Under the huge settlement, Westar will install and operate pollution control equipment at the Jeffrey Energy Center that is expected to reduce combined emissions of sulfur dioxide and nitrogen oxides by roughly 78,600 tons per year, which is 85 percent below 2007 emissions. 

In addition, Westar will surrender surplus sulfur dioxide allowances.  These allowances cannot be used again, which means that the emissions will be permanently removed from the environment.  Westar will also rebuild and optimize controls to reduce particulate matter emissions.

The settlement also requires Westar to spend $6 million on projects to benefit the environment and mitigate the adverse effects of the alleged violations including:

  • Retrofitting diesel engines on vehicles owned by or operated for public entities in Kansas with emission control equipment;
  • Installing new wind turbines that will result in the reduction of criteria pollutants and greenhouse gases, and provide electricity for the benefit of a school or nonprofit;
  • Installing advanced truck stop electrification to reduce harmful emissions from idling trucks;  
  • Installing plug-in hybrid infrastructure to facilitate the use of plug-in hybrid vehicles; and  
  • Converting vehicles in Westar’s fleet to reduce pollution by retrofitting diesel vehicles with emission controls and purchasing hybrid vehicles.

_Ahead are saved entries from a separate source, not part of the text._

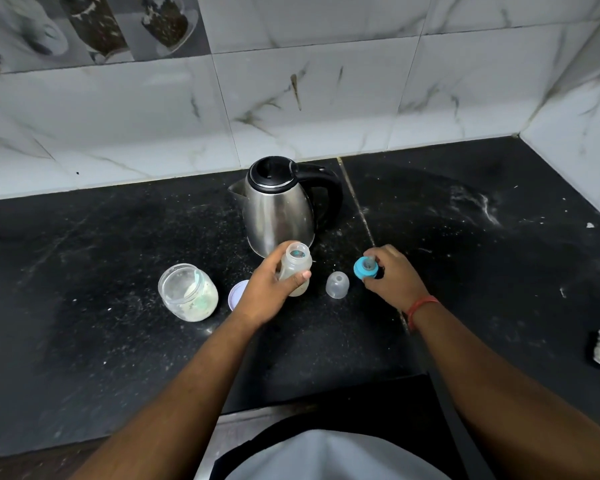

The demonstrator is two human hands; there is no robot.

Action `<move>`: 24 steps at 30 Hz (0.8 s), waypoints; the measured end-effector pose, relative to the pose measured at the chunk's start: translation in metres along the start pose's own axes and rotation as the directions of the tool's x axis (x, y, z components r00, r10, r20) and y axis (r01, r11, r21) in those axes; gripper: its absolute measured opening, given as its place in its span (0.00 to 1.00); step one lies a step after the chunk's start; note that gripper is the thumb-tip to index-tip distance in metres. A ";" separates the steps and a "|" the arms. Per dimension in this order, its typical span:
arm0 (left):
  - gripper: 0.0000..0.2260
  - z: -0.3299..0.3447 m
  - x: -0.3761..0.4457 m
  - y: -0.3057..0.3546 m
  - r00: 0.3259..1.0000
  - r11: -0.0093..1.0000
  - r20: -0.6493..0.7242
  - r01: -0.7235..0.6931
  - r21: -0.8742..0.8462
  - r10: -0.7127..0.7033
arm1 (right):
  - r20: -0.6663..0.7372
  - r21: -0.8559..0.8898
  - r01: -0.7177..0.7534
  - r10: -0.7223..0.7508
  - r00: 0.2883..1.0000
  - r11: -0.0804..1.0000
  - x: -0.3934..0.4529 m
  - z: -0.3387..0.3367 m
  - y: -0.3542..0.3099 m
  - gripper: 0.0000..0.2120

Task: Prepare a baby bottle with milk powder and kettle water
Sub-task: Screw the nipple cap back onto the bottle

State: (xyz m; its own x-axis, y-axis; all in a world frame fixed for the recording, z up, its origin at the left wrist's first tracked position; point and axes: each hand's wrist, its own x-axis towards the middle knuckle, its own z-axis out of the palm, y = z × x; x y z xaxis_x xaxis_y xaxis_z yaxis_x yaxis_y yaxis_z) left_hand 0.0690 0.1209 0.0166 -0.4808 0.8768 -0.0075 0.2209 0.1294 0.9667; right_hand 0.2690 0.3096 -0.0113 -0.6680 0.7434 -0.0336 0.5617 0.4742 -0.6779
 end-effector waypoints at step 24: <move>0.24 -0.056 -0.009 0.015 0.980 0.999 -0.195 -0.030 -0.016 0.026 | 0.243 0.151 0.432 -0.457 0.856 0.889 0.042 0.008 -0.198 0.22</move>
State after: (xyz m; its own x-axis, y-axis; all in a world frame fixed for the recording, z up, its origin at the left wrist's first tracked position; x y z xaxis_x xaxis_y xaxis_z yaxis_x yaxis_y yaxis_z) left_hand 0.0287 0.0891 0.0458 -0.6313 0.7726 0.0683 0.2221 0.0957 0.9703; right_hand 0.1254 0.2433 0.1158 -0.9470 0.3047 0.1020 0.1375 0.6711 -0.7285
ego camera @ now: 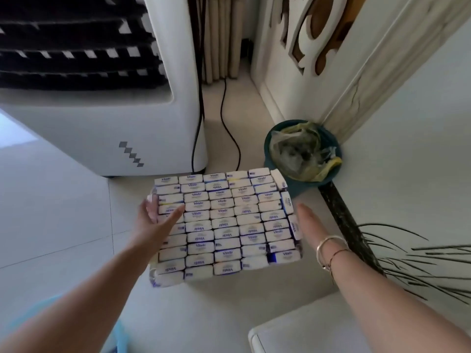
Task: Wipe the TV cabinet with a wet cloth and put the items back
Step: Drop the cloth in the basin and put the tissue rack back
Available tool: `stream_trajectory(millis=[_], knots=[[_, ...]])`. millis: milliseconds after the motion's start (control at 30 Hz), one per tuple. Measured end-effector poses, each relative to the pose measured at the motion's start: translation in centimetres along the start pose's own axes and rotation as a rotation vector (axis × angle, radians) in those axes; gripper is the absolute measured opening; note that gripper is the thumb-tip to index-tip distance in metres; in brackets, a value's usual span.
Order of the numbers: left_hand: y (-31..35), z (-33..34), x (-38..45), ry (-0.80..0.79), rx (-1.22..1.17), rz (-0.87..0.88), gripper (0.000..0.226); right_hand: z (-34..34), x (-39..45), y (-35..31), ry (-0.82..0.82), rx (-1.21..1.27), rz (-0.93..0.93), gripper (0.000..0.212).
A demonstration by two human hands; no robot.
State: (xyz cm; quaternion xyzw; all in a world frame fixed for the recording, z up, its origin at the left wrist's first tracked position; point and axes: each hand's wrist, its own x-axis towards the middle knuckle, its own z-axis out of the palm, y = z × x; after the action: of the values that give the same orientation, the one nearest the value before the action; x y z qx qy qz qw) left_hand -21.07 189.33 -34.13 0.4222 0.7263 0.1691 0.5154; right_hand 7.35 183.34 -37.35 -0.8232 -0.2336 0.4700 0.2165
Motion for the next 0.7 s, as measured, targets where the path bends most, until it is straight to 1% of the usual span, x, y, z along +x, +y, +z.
stream_trajectory(millis=[100,167,233,300,367,433,533,633,700], knots=[[-1.4,0.0,1.4,-0.003,-0.016,0.022,0.101,1.1,2.0,1.0,-0.082,0.056,0.041,0.069],[-2.0,-0.1,1.9,-0.034,-0.066,0.014,0.104,1.6,2.2,1.0,-0.147,0.170,0.082,0.072],[-2.4,-0.2,2.2,-0.077,-0.113,-0.024,0.107,1.8,2.3,0.9,-0.181,0.231,0.106,0.073],[-2.7,-0.1,2.4,-0.106,-0.141,-0.045,0.103,1.9,2.3,0.9,-0.172,0.258,0.098,0.071],[-2.7,-0.1,2.4,-0.102,-0.177,-0.053,0.096,2.1,1.8,0.9,-0.122,0.246,0.086,0.066],[-2.5,-0.6,1.9,-0.092,-0.196,-0.065,0.095,2.1,0.7,0.7,-0.077,0.238,0.056,0.065],[-1.2,-2.0,0.3,-0.105,-0.215,-0.071,0.096,1.2,-1.5,0.0,-0.056,0.231,0.044,0.066],[1.3,-3.7,-2.5,-0.103,-0.221,-0.019,0.104,-0.6,-4.9,-1.9,-0.043,0.247,0.036,0.068],[3.4,-5.1,-4.7,-0.101,-0.236,0.002,0.103,-2.4,-7.7,-3.8,-0.035,0.264,0.021,0.064]])
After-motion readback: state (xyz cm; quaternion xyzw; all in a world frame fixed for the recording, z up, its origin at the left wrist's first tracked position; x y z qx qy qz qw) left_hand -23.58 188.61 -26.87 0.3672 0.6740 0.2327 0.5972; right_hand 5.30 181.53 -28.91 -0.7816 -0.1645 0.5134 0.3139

In the government’s complaint filed in February of 2009, the government alleged that Westar modified all three units at the Jeffrey Energy Center, its largest coal-fired electric generating station, without installing required pollution control equipment or complying with applicable emission limits, in violation of the Clean Air Act.  The government discovered the violations through an information request submitted to Westar.

Westar Energy, based in Topeka, Kansas, generates and distributes electricity to more than 684,000 customers in Kansas.  It owns and operates three coal-fired electrical generating stations in Kansas.  The settlement applies to all three units at the Jeffrey Energy Center, which comprise 2,160 megawatts, or 73 percent, of Westar’s coal fleet.

The state of Kansas joined the federal government in the settlement.

The proposed settlement was lodged today in the U.S. District Court for the District of Kansas and is subject to a 30-day public comment period and final court approval. 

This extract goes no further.